** EXERCISE MATERIAL follows **

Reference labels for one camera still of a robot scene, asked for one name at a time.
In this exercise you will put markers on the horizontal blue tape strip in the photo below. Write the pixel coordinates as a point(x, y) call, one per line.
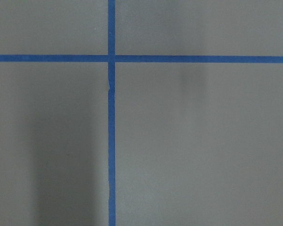
point(142, 59)

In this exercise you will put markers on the vertical blue tape strip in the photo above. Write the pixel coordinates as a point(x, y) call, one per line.
point(111, 114)

** End of EXERCISE MATERIAL **

— DIRECTIONS FOR THIS TASK —
Nothing but the lines from the line containing "In this exercise you will put markers on the horizontal" through the end of the data, both ends included, is to be reproduced, exactly as written and without the pictures.

— EXERCISE OUTPUT —
In this exercise you will put markers on the horizontal blue tape strip in the photo below. Write the pixel coordinates as a point(x, y) call, one per line.
point(142, 59)

In this exercise you will put markers on the vertical blue tape strip in the photo above. Write the pixel coordinates as a point(x, y) call, one per line.
point(111, 114)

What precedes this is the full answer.